How to I pass off a Simulink application command syntax to MATLAB Job Scheduler on a local cluster?
5 次查看(过去 30 天)
显示 更早的评论
Ewen Chan
2019-9-5
I have a MATLAB/Simulink application that I normally would call from the MATLAB command window with:
app inputfile.m
And then it would run.
If I want to pass that off to the MATLAB Job Scheduler, how would I go about doing that?
I tried following the help documentation about using the cluster profile, creating the parallel job, and then creating the task, except that in the syntax for createTask(j, F, N...)
I tried to put in the "app inputfile.m" as the function into the createTask function and that didn't work.
What would be the better way for me to pass off "app inputfile.m" to MJS?
Your help is greatly appreciated.
Thank you.
回答(4 个)
Edric Ellis
2019-9-6
Where do the results from running app inputfile.m go?

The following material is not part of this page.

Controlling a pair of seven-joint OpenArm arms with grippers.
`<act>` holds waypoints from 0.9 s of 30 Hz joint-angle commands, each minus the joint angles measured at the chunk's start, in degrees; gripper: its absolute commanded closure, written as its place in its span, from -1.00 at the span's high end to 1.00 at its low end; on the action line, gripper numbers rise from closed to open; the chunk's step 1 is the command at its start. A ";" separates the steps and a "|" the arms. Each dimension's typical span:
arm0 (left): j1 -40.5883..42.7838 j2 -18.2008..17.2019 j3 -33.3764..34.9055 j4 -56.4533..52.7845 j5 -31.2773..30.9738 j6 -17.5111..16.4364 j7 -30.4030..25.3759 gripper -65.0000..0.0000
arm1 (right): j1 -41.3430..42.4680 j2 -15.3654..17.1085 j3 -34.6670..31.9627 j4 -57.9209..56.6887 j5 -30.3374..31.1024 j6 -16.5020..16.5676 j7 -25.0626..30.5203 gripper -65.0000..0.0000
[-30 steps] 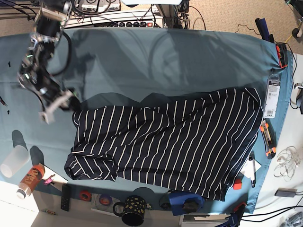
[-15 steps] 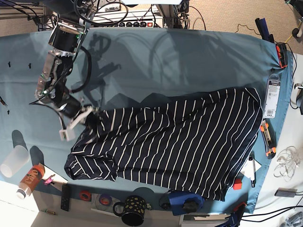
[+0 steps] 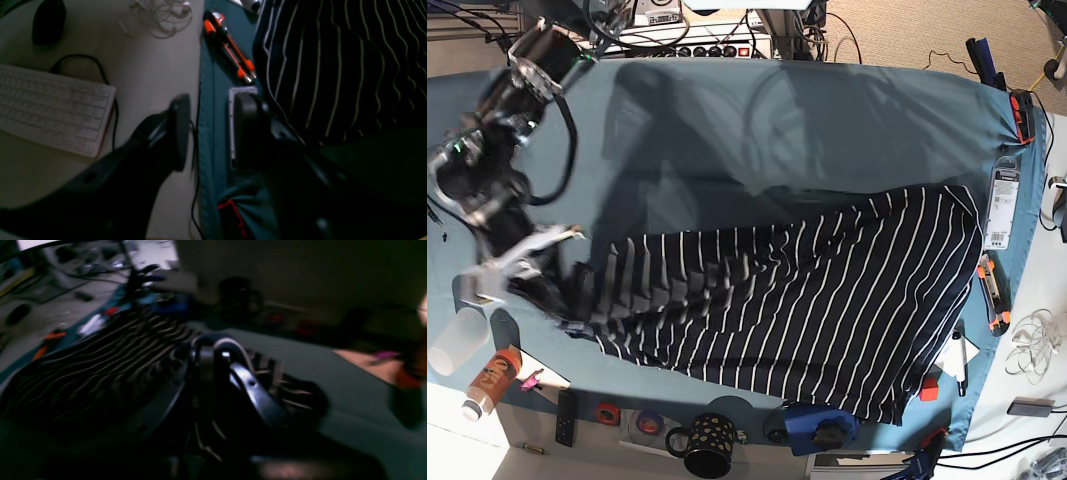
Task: Layout the t-shirt on the table in an organized manner, then fold the t-shirt properly
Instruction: 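Grasp the shirt corner with the right gripper and pull it outward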
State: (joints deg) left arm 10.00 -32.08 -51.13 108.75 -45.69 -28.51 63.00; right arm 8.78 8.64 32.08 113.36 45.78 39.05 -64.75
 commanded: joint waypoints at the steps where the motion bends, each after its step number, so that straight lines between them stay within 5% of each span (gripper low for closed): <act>1: -0.33 -1.42 -0.48 0.79 -0.63 0.13 -1.49 -0.33 | 1.68 0.76 0.66 0.33 -0.46 0.13 3.65 -1.00; 8: -0.33 -1.22 -0.48 0.76 -1.29 0.13 -2.12 -0.33 | 10.73 2.62 -2.60 -20.00 -12.26 -0.22 17.79 -1.00; 12: -0.31 -1.22 -0.48 0.76 -1.29 0.13 -2.16 -0.33 | 22.21 3.91 -8.50 -40.57 -22.84 -4.83 29.49 -1.00; 16: -0.33 -1.22 -0.48 0.76 -1.27 0.13 -2.16 -0.33 | 31.71 3.89 -14.27 -56.87 -26.29 -4.92 28.24 -1.00; 18: -0.33 -1.22 -0.48 0.76 -1.27 0.11 -2.14 -0.33 | 33.73 3.89 -16.92 -60.63 -26.32 -1.66 26.27 -1.00; 19: -0.31 -1.25 -0.48 0.76 -1.27 0.11 -2.14 -0.33 | 34.23 3.89 -18.21 -61.16 -26.29 0.95 24.65 -0.93; 22: -0.33 -1.25 -0.48 0.76 -1.27 0.07 -2.19 -0.33 | 34.97 3.93 -21.70 -61.05 -25.27 0.95 19.04 -0.34; 27: -0.33 -1.25 -0.48 0.76 -1.29 -0.07 -2.60 -0.33 | 35.32 5.03 -20.76 -56.22 -11.08 0.95 9.46 -0.32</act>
State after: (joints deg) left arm 10.02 -31.90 -51.11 108.75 -46.15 -28.53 62.06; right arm 41.71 12.51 11.00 55.94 34.24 39.88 -57.47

Does this create variables directly in the base workspace?
To use app together with createTask, you'd probably need to call it like this:
createTask(job, @app, 0, {'inputfile.m'})
job = batch('app inputfile.m');
wait(job), load(job)
If that does work, then you can simply call batch multiple times.
An alternative might be to use parfor to run app in a parallel loop. But that depends a bit on how the outputs of app are produced...
10 个评论
Ewen Chan
2019-9-6
Edric:
Thank you.
The results are written to files/disk. I don't know enough about the app itself as I recently got transferred into another group such that I am just an end user to this legacy app, so no further development work is being performed on it.
Will the batch command send the job to MJS or will it just run itself in the background?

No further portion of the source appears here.